- Written by: John Bowen
- Directed by: Derek Lister
- Starring: John Stride; Elizabeth Romilly; Geoffrey Burridge; David Beames; Gladys Spencer; Eirene Beck; Sam Avent; Dennis Jennings; Ronald Mayer; ;

Production
- Producer: Rosemary Hill
- Running time: 34 minutes

Original release
- Release: 25 December 1978

Related
- A Ghost Story for Christmas

= The Ice House (1978 film) =

1978 British television ghost story

The Ice House is a short film, part of the British supernatural anthology series A Ghost Story for Christmas, and the final instalment of the original 1971-78 run. Written by John Bowen, who wrote the earlier instalment The Treasure of Abbot Thomas (1974), produced by Rosemary Hill, and directed by Derek Lister, it first aired on BBC1 on 25 December 1978, only the second of the films to air on Christmas Day after Lost Hearts (1973).
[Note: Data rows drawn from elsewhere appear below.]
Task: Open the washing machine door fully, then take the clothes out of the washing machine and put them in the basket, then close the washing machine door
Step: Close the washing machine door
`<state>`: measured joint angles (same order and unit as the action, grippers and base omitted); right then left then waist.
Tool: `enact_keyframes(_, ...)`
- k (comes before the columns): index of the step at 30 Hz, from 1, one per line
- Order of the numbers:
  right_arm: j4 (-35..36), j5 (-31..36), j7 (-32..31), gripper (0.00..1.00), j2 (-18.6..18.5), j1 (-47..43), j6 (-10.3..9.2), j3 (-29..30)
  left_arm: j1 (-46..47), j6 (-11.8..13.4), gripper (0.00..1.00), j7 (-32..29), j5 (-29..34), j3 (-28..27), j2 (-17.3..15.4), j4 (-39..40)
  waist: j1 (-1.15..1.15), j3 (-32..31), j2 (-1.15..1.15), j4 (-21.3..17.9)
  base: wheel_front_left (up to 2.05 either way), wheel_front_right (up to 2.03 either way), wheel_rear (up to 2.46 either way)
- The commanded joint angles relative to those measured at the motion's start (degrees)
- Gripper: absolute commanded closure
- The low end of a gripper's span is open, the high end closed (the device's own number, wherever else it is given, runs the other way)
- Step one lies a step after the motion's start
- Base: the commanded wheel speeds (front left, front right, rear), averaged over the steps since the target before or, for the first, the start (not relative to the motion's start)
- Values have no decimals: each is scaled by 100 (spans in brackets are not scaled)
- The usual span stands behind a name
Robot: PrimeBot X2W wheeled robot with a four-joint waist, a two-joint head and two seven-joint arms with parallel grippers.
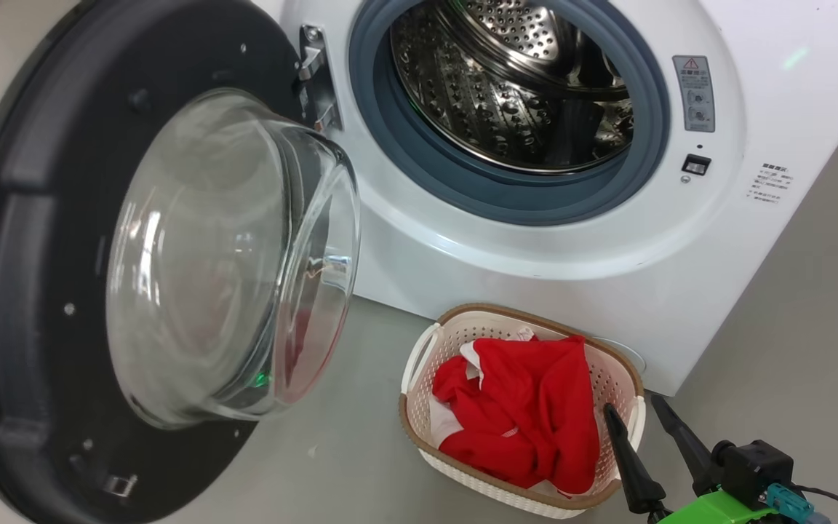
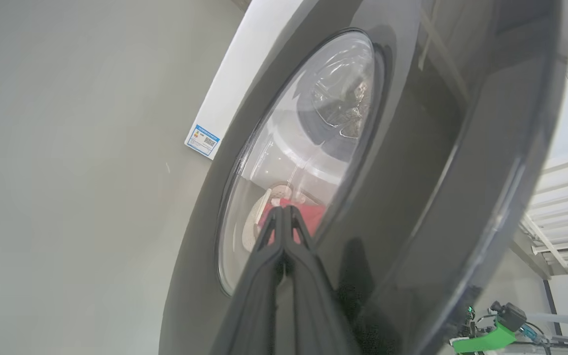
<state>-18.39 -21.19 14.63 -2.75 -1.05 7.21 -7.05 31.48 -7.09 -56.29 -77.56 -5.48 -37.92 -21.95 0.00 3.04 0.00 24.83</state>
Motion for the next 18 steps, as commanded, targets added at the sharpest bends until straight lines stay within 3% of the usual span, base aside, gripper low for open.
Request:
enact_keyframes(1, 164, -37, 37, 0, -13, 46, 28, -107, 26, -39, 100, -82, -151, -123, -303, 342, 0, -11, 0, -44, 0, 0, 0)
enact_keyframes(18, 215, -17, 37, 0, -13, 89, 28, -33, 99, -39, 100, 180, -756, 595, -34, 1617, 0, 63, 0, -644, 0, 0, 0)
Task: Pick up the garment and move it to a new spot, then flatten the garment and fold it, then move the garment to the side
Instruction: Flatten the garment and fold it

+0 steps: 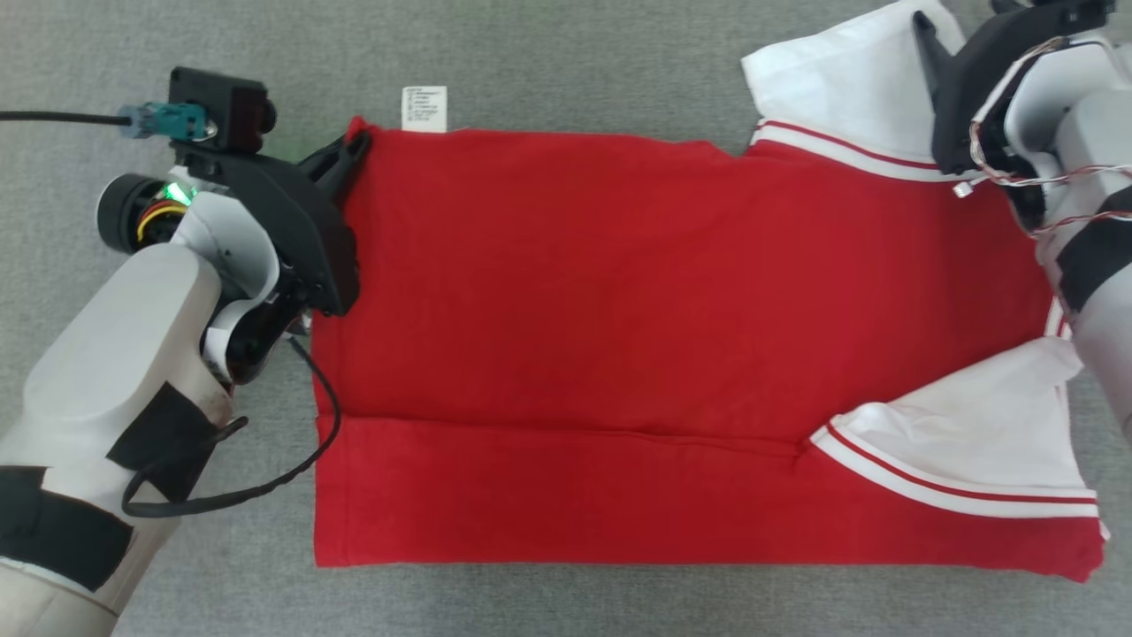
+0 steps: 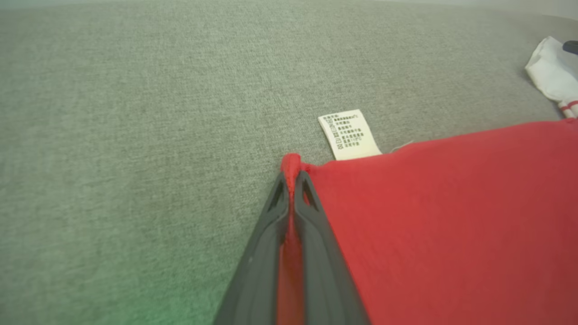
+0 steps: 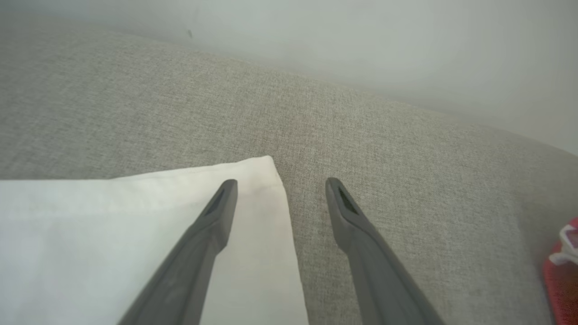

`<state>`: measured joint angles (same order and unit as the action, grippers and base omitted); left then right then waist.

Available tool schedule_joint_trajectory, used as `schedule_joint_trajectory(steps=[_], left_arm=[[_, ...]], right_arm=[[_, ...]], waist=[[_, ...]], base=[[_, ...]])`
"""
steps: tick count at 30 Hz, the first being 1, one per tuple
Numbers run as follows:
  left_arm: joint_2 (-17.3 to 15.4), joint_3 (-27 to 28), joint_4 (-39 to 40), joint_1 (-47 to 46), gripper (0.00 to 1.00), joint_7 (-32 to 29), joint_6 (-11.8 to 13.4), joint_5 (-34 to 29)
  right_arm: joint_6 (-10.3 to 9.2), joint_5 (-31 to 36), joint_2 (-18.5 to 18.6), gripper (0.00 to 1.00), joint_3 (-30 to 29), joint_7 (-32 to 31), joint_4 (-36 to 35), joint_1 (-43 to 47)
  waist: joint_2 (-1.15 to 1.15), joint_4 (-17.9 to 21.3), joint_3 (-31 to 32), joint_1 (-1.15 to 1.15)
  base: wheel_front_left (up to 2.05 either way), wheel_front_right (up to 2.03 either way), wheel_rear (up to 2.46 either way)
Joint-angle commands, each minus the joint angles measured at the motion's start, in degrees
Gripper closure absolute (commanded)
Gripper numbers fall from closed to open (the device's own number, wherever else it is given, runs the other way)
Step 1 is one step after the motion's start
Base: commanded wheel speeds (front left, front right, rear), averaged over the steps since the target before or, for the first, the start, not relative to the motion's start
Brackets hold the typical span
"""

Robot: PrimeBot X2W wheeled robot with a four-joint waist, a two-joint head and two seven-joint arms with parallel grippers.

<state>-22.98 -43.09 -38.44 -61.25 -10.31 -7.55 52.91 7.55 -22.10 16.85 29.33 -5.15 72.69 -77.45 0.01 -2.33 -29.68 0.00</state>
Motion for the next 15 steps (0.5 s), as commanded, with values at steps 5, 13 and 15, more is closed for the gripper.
schedule_joint_trajectory(steps=[5, 13, 15], left_arm=[[0.17, -1.53, 2.35, -1.42, 1.0, 2.28, 0.15, -0.81], [0.02, -2.47, 4.51, -1.35, 1.0, 3.49, 0.3, -1.71], [-0.2, -2.34, 4.74, -0.99, 1.0, 3.81, 0.38, -1.64]], right_arm=[[-0.17, -0.01, 1.95, 0.0, -0.91, -2.35, 0.82, -1.46], [-0.17, 0.1, 2.17, 1.0, -2.12, -7.18, 1.43, -1.61], [-0.17, 0.19, 2.16, 1.0, -2.72, -6.54, 1.48, -1.93]], waist=[[-0.01, -2.6, -2.01, 0.0], [-0.01, -3.0, -2.66, 0.0], [-0.01, -2.51, -2.34, 0.0]], base=[[0.0, 0.0, 0.0], [0.0, 0.0, 0.0], [0.0, 0.0, 0.0]])
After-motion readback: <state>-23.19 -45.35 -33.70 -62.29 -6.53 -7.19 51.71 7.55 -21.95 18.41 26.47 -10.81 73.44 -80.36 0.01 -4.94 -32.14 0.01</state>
It stars John Stride as Paul, who has moved to a residential health spa in an old country house following his divorce. A number of disappearances cause him to suspect a strange flower growing near an old ice house and the behaviour of Clovis (Geoffrey Burridge) and Jessica (Elizabeth Romilly), the siblings who run the spa.
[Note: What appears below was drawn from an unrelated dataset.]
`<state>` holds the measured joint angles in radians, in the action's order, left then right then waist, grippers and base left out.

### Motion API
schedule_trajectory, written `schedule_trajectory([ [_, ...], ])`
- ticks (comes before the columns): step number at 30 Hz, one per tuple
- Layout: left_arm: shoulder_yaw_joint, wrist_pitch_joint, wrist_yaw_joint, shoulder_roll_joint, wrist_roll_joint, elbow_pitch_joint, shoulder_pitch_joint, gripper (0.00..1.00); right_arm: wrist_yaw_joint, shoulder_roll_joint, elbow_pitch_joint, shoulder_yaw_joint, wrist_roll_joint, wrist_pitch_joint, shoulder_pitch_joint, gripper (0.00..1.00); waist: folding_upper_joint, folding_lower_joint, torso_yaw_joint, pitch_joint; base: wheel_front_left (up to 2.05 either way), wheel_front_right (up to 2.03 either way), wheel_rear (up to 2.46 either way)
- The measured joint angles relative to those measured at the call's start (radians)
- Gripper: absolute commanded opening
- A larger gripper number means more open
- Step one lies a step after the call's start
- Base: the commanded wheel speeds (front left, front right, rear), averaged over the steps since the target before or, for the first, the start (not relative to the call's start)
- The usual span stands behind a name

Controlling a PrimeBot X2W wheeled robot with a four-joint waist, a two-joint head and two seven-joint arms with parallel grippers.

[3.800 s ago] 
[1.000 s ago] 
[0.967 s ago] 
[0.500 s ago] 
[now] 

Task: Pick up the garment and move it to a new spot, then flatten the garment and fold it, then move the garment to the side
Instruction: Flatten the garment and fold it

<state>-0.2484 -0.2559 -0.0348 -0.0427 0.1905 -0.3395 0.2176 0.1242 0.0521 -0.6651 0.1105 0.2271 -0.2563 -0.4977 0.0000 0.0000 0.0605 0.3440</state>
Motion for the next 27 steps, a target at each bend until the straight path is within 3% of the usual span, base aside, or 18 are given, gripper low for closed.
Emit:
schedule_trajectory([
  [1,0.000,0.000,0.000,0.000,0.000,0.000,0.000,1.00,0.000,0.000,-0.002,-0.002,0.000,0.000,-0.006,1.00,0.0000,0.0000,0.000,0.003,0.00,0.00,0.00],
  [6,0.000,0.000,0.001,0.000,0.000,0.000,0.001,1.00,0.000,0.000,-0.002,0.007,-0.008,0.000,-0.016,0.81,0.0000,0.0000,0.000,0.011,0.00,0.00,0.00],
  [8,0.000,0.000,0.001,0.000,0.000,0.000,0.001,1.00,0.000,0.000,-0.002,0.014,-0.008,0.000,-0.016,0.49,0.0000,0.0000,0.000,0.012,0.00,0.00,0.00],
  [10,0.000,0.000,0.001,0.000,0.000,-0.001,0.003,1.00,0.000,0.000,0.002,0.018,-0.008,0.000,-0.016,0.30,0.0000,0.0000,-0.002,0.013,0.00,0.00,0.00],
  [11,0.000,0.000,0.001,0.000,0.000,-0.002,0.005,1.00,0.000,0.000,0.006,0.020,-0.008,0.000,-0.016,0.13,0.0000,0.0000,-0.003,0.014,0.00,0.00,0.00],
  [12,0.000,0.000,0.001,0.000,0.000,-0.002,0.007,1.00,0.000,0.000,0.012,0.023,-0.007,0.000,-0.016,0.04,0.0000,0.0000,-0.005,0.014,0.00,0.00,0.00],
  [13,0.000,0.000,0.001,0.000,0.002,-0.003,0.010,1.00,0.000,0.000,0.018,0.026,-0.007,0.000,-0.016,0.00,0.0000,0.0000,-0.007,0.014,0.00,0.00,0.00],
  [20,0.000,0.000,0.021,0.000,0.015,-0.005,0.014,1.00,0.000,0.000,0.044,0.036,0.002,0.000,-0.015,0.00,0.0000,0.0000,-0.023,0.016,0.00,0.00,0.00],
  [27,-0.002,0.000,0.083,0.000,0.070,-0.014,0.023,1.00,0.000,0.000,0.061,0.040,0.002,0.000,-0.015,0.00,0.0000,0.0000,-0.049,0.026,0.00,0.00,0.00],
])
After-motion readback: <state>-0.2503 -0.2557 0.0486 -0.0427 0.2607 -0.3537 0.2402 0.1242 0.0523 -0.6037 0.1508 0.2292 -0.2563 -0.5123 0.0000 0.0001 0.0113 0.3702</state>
Like the previous year's Stigma, The Ice House is an original, contemporary story in contrast with the period ghost story adaptations which had previously been a hallmark of the series. This was at the insistence of Hill, who had taken over as producer in 1973, and the ambivalence of series creator Lawrence Gordon Clark to this direction caused him to leave following Stigma, making The Ice House the only film in the original run not directed by him.
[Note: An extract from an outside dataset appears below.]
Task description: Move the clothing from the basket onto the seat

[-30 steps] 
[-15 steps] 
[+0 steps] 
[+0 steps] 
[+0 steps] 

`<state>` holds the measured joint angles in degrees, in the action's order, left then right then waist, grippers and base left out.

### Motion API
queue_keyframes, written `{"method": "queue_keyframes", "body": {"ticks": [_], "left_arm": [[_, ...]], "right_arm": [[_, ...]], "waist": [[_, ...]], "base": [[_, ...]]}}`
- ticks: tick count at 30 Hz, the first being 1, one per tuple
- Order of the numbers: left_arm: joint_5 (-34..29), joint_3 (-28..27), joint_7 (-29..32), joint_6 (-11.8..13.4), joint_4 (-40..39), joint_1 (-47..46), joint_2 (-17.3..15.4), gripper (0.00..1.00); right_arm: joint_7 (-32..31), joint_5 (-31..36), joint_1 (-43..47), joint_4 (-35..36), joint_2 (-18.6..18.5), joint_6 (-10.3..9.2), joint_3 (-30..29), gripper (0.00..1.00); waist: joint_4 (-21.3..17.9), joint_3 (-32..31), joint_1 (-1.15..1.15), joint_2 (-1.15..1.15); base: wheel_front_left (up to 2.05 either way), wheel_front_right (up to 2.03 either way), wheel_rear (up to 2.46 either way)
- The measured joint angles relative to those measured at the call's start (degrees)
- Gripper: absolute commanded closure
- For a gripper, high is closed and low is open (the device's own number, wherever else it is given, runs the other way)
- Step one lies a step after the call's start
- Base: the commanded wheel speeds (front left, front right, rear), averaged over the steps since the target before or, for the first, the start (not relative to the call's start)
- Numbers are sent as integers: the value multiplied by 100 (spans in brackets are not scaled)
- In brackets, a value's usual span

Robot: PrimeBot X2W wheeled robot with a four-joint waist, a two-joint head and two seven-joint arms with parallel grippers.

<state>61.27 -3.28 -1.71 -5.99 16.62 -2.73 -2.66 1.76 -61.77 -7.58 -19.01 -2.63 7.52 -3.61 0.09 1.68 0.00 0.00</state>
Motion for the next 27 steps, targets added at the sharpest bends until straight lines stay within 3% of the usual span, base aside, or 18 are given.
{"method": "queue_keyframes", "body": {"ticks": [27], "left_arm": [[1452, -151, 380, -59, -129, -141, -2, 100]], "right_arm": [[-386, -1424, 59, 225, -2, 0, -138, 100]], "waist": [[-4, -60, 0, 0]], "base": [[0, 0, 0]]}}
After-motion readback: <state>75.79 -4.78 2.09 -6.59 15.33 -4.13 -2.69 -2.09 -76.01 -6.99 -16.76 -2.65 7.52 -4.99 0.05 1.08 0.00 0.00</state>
The film is not well regarded, being the last in the series' original run before its cancellation, and barely a ghost story at all. Alex Davison, writing an essay for the BFI's 2012 release of the ghost stories, states "Although "The Ice House" boasts some eerie scenes, it never quite recaptures the chills of Clark's set pieces" but notes it is "arguably the most daringly experimental film of the A Ghost Story for Christmas series". The series would not return until A View from a Hill (2005) and it is the last episode to be shown originally on BBC1, since the revival has aired alternately on BBC Two and BBC Four.

==Cast==
- John Stride as Paul
- Elizabeth Romilly as Jessica
- Geoffrey Burridge as Clovis
- David Beames as Bob
- Gladys Spencer as Diamond Lady
- Eirene Beck as Rosetti Lady
- Sam Avent as Gentleman Guest
- Dennis Jennings as Gentleman Guest
- Ronald Mayer as Gentleman Guest

== Home video ==
In 2012, to mark the 150th anniversary of the birth of M. R. James, The Ice House was released on DVD by the BFI alongside The Signalman (1976) and Stigma (1977) in the same release, and the entire run of A Ghost Story for Christmas from 1971-2010 was released in a DVD box set, which was updated the following year to include additional material. All three releases featured an essay on "The Ice House" by cinema curator Alex Davidson.

In 2023 it was remastered in 2k resolution by the BFI and released on Blu-ray alongside The Treasure of Abbot Thomas (1974), The Ash Tree (1975), The Signalman, Stigma, A View from a Hill (2005) and Number 13 (2006) as Ghost Stories for Christmas - Volume 2. This included Alex Davidson's essay and a newly recorded commentary by critics Kim Newman and Sean Hogan.